Tuesday, November 26, 2013

Winter Ghosts is Indescribably Delicious.



My new Favorite Winter Holiday Story is a book my mother suggested I read while I was on a recent visit.

“The story is hard to describe,” she told me in a hesitant voice. “There’s a man who comes to terms with his past, a magical romance, early-twentieth-century and medieval European history, and ghosts…it’s a wonderful book.  The story is…different.  If you want to read it, I’d like it back when you’re done.”

My spider sense went on high alert. Mom, a voracious reader, usually passes books on to relatives or friends after she reads them. If she wanted to keep this one, it had to be amazing! And the fact that the story didn’t fit easily into a fiction genre intrigued me.

I told her I definitely wanted to read it.

The story blew me away. Mom was right; this book defies classification – and it’s definitely a Keeper.
THE WINTER GHOSTS
Kate Mosse
Kate Mosse’s lyrical prose bookends Winter Ghosts as a mystery set in 1932 Paris in a rare book shop on the Street of Lost Souls. A young Englishman seeks out the proprietor, a man who can read the Old Language of the French Pyrenees. The young man wants him to translate an ancient letter. After closing up shop, the proprietor silently reads the first few lines, then offers the young man a deal. If the young man tells the proprietor the story of how he came by the letter, the older man will then translate the words for him. The Englishman agrees to his terms.

The proprietor pours the young man a drink, and the second layer of Story begins. (And yes, there are more layers within the layers.)  The Englishman describes growing up in a family where he had been unplanned and unwanted, in the shadow of his much-older, accomplished brother. It had been his brother’s love and support that made his emotionally-bleak childhood bearable.

Then WWI broke out and the older boy enlisted in the British army. When his brother died, cannon fodder on a French battlefield, the fifteen-year-old younger brother was caught in a place between what was and what might have been. He often felt his brother’s presence and caught glimpses of him out of the corner of his eye. The boy held it together until his twenty-first birthday. He had reached the age his brother had been when he was killed. The young Englishman had a mental breakdown.

He spent years heavily medicated in a sanitarium, talking to his brother’s ghost. When he was at last released, he was not completely healed. He couldn’t hold a job or fall in love. Finally, someone talked him into taking a road trip through the French Pyrenees in December ‘to clear the cobwebs.’ His car breaks down on a back road in the snow-covered mountains just before Christmas, and the next layer of Story unfolds.  
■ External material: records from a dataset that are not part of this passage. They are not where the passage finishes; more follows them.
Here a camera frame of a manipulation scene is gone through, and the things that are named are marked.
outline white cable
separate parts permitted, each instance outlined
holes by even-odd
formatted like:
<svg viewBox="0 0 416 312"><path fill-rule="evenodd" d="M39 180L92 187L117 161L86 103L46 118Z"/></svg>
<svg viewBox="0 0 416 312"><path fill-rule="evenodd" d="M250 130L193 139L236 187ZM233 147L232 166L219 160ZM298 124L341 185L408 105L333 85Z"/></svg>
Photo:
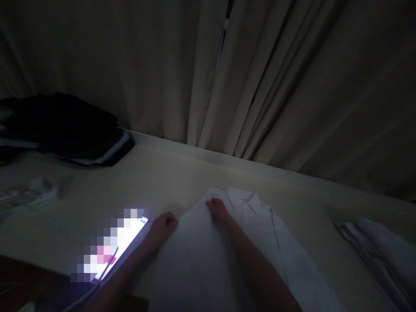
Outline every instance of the white cable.
<svg viewBox="0 0 416 312"><path fill-rule="evenodd" d="M63 312L71 311L75 306L77 306L80 302L84 301L88 296L91 295L92 292L94 292L98 287L100 287L102 285L102 283L101 283L102 277L104 276L105 272L107 271L108 267L110 266L111 262L113 261L117 251L118 251L118 246L117 246L116 251L114 252L113 256L111 257L110 261L108 262L107 266L105 267L105 270L103 271L103 273L101 273L97 284L95 284L93 288L91 288L89 291L87 291L82 297L80 297L74 303L71 303L69 306L67 306Z"/></svg>

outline white desk
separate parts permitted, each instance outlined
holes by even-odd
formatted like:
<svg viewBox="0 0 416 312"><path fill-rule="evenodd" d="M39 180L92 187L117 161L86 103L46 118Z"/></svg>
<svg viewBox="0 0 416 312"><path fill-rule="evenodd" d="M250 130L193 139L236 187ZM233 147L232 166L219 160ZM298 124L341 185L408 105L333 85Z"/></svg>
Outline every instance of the white desk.
<svg viewBox="0 0 416 312"><path fill-rule="evenodd" d="M65 198L43 207L42 214L10 216L0 224L0 254L60 273L75 272L76 256L94 239L103 220L123 208L147 208L157 216L177 216L210 187L253 190L286 222L340 300L350 311L390 311L380 292L328 215L334 208L350 216L385 224L416 241L416 207L325 180L134 134L136 147L111 168L83 168L37 153L0 168L0 188L44 176L72 183ZM151 298L154 265L134 293Z"/></svg>

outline smartphone
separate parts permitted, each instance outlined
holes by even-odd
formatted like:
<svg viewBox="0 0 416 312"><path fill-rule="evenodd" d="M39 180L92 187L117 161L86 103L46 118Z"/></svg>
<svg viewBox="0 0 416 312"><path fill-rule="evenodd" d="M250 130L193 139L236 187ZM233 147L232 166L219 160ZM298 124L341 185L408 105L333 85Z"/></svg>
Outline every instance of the smartphone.
<svg viewBox="0 0 416 312"><path fill-rule="evenodd" d="M97 266L95 270L97 274L95 275L94 280L103 280L106 277L106 275L111 271L111 268L114 267L118 259L126 251L134 238L148 221L145 217L132 218L129 220L129 224L125 224L124 227L117 228L117 238L111 238L112 243L110 246L97 246L97 256L91 256L92 262L97 259Z"/></svg>

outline beige curtain
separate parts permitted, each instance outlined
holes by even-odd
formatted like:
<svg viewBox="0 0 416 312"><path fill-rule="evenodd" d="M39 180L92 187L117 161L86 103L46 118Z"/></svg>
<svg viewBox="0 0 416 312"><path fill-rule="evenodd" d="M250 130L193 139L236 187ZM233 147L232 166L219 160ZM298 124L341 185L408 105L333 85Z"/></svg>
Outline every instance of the beige curtain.
<svg viewBox="0 0 416 312"><path fill-rule="evenodd" d="M3 1L0 98L72 93L123 127L186 143L208 107L227 4Z"/></svg>
<svg viewBox="0 0 416 312"><path fill-rule="evenodd" d="M69 92L139 132L416 199L415 2L227 4L0 4L0 97Z"/></svg>

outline white shirt
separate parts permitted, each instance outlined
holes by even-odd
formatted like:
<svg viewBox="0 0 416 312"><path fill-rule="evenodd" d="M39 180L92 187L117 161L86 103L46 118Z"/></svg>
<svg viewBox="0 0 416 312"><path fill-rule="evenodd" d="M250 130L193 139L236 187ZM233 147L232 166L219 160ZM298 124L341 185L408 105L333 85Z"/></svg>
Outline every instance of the white shirt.
<svg viewBox="0 0 416 312"><path fill-rule="evenodd" d="M254 192L209 189L179 220L159 250L149 311L253 311L228 237L206 200L217 197L273 265L303 311L345 311L311 258L273 209Z"/></svg>
All the book’s characters are masterfully drawn. The protagonist will win your heart.

I don’t want to spoil the romance for you, or the Christmas ghost story, or the mysteries contained in the layers of the book. Suffice it to say, this is a story of love and redemption that will touch you and change you and give you hope.

Give yourself a gift this holiday season. Read The Winter Ghosts by Kate Mosse.
Happy Reading!  ~ Sarah Raplee

 

 

8 comments:

Karen Duvall said...

Sounds like an intriguing story! :)

Kylie Wolfe said...

This sounds like a wonderful book. I will definitely want to read it. Great review, Sarah!

Paty Jager said...

You hooked me!

Diana McCollum said...

H-m-m, I passed this one over as my to be read shelf is full! When mom gets it back, I think I better read it! Thanks for the review, Sarah!

Judith Ashley said...

I remember you mentioning this story awhile back, Sarah. Your review intrigues. I may have to add it to my TBR pile/shelves.

Sarah Raplee said...

Thanks for stopping by, Karen. The Winter Ghosts certainly intrigued me!

Thanks, Kylie! I'm so glad you will read it. I'm SOOOO excited to be starting to read another of Kate Mosse's books, Labyrinth, tonight!

Thanks, Paty! Guess i'd better post this to GoodReads, etc.

Diana and Judith, it is well worth a place on your TBR shelves. Emjoy!

Naomi Baltuck said...

Hi Sarah,
Thank you for a wonderful review. I am definitely putting Winter Ghosts on my reading list.

Robin Kramme said...

I got it from my library and it is next up after I finish a soon due on my Kindle!! Looks really interesting. Thanks for the reco.